Two use pillow trick in London jailbreak

The Victorian-era Pentonville jail in North London where James Anthony Whitlock (top), who was charged with burglary, and Matthew Baker, who was found guilty of attempted murder, arranged pillows to resemble sleeping figures before escaping.
The Victorian-era Pentonville jail in North London where James Anthony Whitlock (top), who was charged with burglary, and Matthew Baker, who was found guilty of attempted murder, arranged pillows to resemble sleeping figures before escaping. PHOTOS: AGENCE FRANCE-PRESSE, REUTERS

LONDON • It was a flourish worthy of the 1962 escape from Alcatraz.

It wasn't until guards at Pentonville prison in North London discovered pillows underneath inmates' bedsheets, arranged to look like sleeping figures, that they realised two men had escaped from the Victorian-era lockup, British news outlets said on Tuesday.

That ruse, reminiscent of the legendary escape from Alcatraz Federal Penitentiary in San Francisco, helped give the fugitives a 12-hour lead on their pursuers.

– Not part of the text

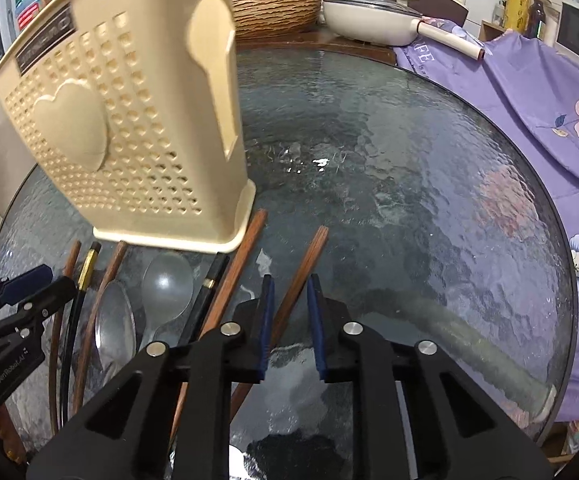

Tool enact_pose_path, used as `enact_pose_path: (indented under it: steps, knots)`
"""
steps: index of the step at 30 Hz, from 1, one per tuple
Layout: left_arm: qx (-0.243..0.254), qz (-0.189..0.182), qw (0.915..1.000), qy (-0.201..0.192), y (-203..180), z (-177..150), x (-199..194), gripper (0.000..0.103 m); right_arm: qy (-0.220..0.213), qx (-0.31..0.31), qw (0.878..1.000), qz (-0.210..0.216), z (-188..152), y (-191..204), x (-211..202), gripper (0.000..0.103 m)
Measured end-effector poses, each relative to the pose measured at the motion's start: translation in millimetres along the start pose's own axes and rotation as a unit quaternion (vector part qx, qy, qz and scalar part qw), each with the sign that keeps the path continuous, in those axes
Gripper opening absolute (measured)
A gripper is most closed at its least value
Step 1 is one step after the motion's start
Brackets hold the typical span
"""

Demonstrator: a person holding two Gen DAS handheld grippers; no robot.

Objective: Organize utensils
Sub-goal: 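Close the left tool on another brown wooden chopstick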

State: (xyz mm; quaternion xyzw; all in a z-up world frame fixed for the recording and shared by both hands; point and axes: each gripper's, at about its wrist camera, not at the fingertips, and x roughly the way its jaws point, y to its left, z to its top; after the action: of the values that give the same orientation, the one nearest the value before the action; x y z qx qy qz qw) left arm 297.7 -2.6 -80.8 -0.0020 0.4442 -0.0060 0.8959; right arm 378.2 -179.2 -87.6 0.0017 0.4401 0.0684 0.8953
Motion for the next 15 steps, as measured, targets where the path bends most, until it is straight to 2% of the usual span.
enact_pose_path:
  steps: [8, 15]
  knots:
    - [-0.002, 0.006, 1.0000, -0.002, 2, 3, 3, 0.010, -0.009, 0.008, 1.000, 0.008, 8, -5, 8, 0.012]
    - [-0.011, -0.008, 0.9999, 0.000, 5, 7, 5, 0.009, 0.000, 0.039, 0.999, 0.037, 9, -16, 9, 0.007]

The men apparently cut through their cell bars, jumped onto an 8m-high wall and climbed down a makeshift rope of bedsheets to freedom.

In the Alcatraz break, three inmates put pillows under their cell bedclothes, with papier-mache heads with real hair and closed, painted eyes, before vanishing.

The audacious escape from Pentonville by James Anthony Whitlock, 31, who was charged with burglary, and Matthew Baker, 28, who was found guilty two weeks ago of attempted murder, is reverberating in Britain. Scotland Yard said a search is under way and warned the men could be dangerous.

According to the police and news reports, the brazen plot began playing out late on Sunday. The two inmates, possibly using diamond-tipped cutting tools, sliced through the windows of their fifth-floor cells .

There was speculation that drones may have been used to drop cutting equipment to them. A recent report from a prison watchdog group warned that inmates were using drones to smuggle in drugs, taking advantage of broken and dilapidated windows that made the prison accessible from outside.

Last year, Mr Michael Gove, the former justice minister, pledged to close crumbling Victorian prisons like Pentonville, which he labelled the "most dramatic example of failure within the prison estate".

The Prison Governors Association, which represents prison managers, said the escape marked "a new low in the prison service" and blamed funding cuts.

"This is an institutional failure in one of our most core functions - keeping prisoners in custody," it said. It added that older prisons like Pentonville were squalid and vermin-infested, and said prison governors did not have the resources to tackle the problems.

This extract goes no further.